Вчера Мэрилин не ответила. Я положил трубку и послушал, как она посылает свои сигналы через город, через пригороды, через стены дома, за который я заплатил: сорок, шестьдесят, восемьдесят. Как странно, сказал я себе, как непохоже на меня: я собираюсь действовать! Кровь застучала у меня в висках. Скрытые потоки начали струиться. В жаркий полдень я отправился в путь, трепеща от ощущения опасности. Я вел машину быстро, но осторожно, глухой к богу иронии. Я ловко вояу машину, несмотря на толстые подметки. Через полчаса я был дома. «Фольксваген» Мэрилин стоял на своем месте, под навесом. Я на цыпочках обошел дом. Есть роман, в котором домовладельца арестовывают за то, что он подглядывает за своей женой. Я заглянул в окно спальни. Мэрилин в халате сидела на кровати, листая журнал, улыбающиеся, исполненные здоровья иллюстрации которого («Сансилк», «Кока-кола») текли у нее между пальцев в прохладной тишине ее аквариумного мира. Мое сердце исполнилось нежности к ней. Страстно захотелось протянуть руку сквозь стекло. Присев на корточки, я наблюдал за Мэрилин под палящим солнцем, надеясь, что соседи меня не заметят.
По ночам я продолжаю видеть сны, структуры которых беспомощно обнажаются под моим ножом, не сообщая мне ничего нового. В промежутках я вновь оказываюсь в постели, в которой моя жена лежит, скрючившись в своем собственном, неведомом мне сне. Плоть от моей плоти, кость от моей кости, она мне не подмога.
Прошлой ночью мне снился мой дом, истинный дом, перед закрытыми воротами которого я провел этот последний сиротский год. Лица с вьетнамских фотографий наплывают на меня с туманной матовой поверхности: улыбающиеся солдаты, вялые пленные (я не собираю фотографии детей). Эйфорическим жестом освобождения я протягиваю правую руку. Мои пальцы — выразительные, полные значения, полные любви — сжимают их узкие плечи, но они сжимают пустоту, как это бывает во сне. Я много раз повторяю это движение, движение любви (протянутая рука) и разочарования (пустая рука, пустое сердце). Благодарный за честную простоту этого сна, но все равно утомленный его механическим моральным однообразием, я вплываю и выплываю, тону и просыпаюсь.

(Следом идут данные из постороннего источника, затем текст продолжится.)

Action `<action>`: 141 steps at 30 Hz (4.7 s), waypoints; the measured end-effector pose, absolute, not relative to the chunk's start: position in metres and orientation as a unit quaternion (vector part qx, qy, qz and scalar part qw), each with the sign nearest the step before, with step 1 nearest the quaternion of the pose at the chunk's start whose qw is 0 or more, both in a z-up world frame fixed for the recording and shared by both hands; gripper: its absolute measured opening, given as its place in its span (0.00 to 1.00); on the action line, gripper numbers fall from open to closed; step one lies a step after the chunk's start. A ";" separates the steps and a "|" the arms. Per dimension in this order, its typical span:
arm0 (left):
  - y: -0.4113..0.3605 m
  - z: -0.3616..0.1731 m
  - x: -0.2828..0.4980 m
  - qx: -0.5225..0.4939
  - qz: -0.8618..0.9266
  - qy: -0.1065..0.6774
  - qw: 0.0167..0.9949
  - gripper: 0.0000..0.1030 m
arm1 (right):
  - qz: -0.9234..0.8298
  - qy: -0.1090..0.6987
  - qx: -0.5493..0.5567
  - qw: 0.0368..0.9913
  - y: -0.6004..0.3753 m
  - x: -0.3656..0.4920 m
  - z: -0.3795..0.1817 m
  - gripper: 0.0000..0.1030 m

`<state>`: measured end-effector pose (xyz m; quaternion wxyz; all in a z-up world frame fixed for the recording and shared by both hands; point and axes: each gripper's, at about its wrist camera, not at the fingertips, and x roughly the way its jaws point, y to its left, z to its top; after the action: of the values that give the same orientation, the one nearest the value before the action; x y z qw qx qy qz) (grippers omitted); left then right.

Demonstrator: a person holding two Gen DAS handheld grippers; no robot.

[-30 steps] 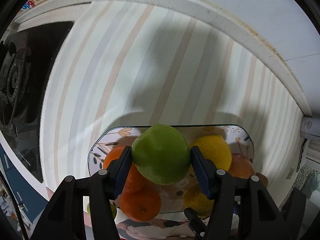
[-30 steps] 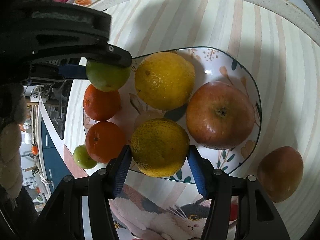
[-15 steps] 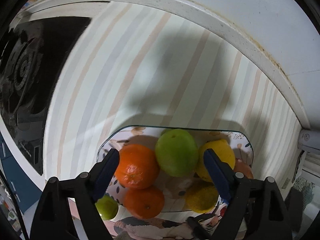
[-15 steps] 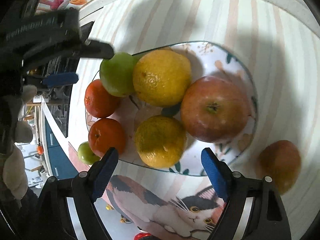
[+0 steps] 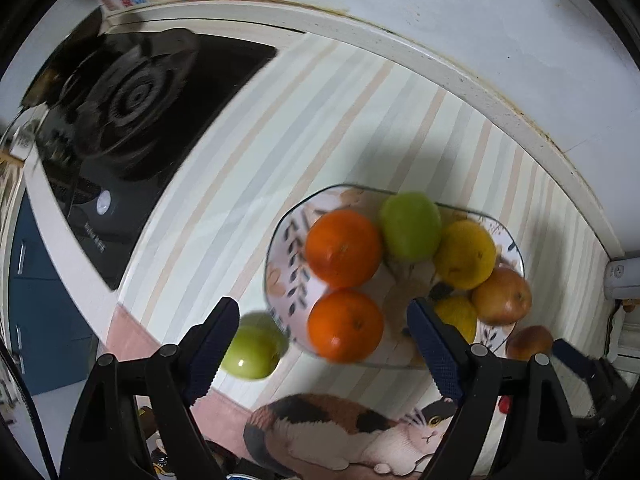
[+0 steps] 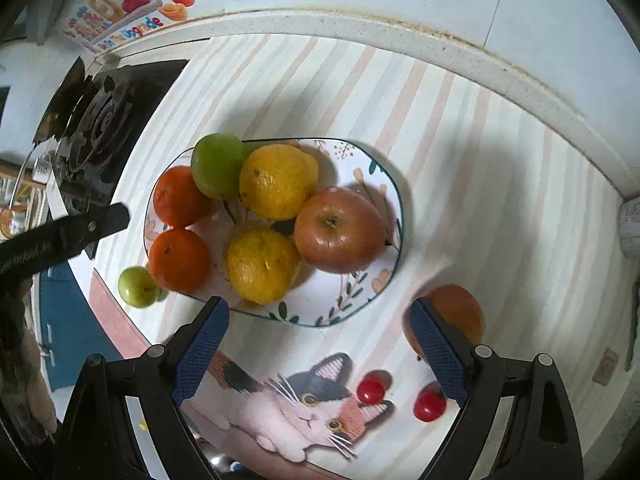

Лица возвращаются, они маячат перед моим внутренним оком — зубы в улыбке, взгляд из — под полуопущенных век; я протягиваю руку, призраки отступают, мое сердце плачет в своей узкой щели. Я бросаю взгляд на окно — но в этом сне никогда не наступает рассвет. Из своего священного огня призраки поют мне, притягивая меня все больше в свой тонкий мир фантомов. Я раздражаюсь, нетерпеливо верчусь. И хотя сердце у меня болит все сильнее, сердечная боль в конце концов входит в привычку. привычку изгнанного сироты; а если я что и не переношу, так это когда мне вбивают в голову урок.
Скучные сны в скучной постели. Мэрилин плывет лицом вниз сквозь мои ночи. Я запускаю свой крючок и тяну. Плоть отслаивается бескровно, и Мэрилин уплывает. Я дотрагиваюсь пальцами до ее руки, которая во сне теплее, чем когда она бодрствует, — клеточки, прижатые друг к другу в экстазе спячки. Человек в тигриной яме сверкает на меня черным глазом. Я протягиваю руку.
IV
Я восхищаюсь собой. Я совершил подвиг. В конце концов, это не так уж трудно.